THE TASK: Take the line with "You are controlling" as the first line and the last line of the data as the final one. Write out those lines exactly, and no others.

-------------------------

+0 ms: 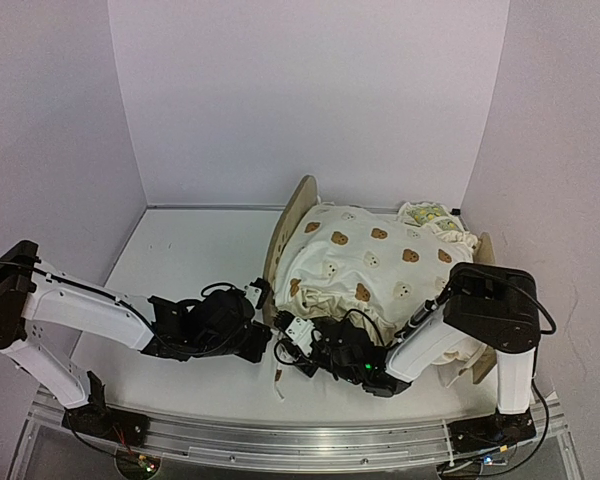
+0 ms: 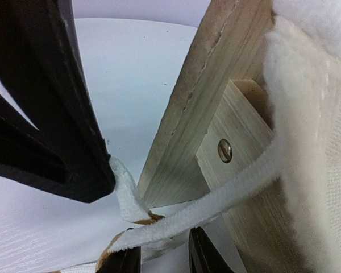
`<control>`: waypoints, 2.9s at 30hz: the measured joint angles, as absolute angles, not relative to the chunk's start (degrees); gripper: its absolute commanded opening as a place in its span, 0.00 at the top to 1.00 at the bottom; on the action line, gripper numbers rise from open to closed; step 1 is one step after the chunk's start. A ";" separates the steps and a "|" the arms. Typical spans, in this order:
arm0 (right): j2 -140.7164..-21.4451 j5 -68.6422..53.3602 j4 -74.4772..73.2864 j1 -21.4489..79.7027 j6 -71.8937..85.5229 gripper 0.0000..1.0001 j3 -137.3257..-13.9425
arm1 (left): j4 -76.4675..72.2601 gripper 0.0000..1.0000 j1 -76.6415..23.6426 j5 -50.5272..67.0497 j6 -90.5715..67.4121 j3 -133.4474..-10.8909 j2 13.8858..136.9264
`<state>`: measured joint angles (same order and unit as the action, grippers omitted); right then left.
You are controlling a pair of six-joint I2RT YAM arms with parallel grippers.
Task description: Set up the pet bed
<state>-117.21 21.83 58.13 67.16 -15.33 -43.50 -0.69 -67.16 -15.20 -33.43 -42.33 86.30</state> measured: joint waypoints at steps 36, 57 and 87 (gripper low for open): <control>-116.15 33.75 57.78 68.67 -10.41 1.00 -41.95 | 11.31 0.36 -68.92 -14.31 -33.72 -46.65 87.20; -113.56 40.77 57.32 71.46 -8.61 1.00 -41.83 | 14.31 0.98 -72.58 -14.05 -34.46 -52.11 101.19; -105.23 46.33 51.99 73.86 0.43 1.00 -34.78 | 20.27 1.00 -72.51 -24.87 -40.52 -44.51 84.91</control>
<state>-105.23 46.33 51.99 73.86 0.43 -34.78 20.27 -72.51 -24.87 -40.52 -44.51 84.91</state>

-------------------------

YOUR RESPONSE:
You are controlling a pair of six-joint I2RT YAM arms with parallel grippers.
Task description: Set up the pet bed
<state>-117.21 21.83 58.13 67.16 -15.33 -43.50 -0.69 -67.16 -15.20 -33.43 -42.33 86.30</state> measured: joint waypoints at steps 36, 57 and 87 (gripper low for open): <control>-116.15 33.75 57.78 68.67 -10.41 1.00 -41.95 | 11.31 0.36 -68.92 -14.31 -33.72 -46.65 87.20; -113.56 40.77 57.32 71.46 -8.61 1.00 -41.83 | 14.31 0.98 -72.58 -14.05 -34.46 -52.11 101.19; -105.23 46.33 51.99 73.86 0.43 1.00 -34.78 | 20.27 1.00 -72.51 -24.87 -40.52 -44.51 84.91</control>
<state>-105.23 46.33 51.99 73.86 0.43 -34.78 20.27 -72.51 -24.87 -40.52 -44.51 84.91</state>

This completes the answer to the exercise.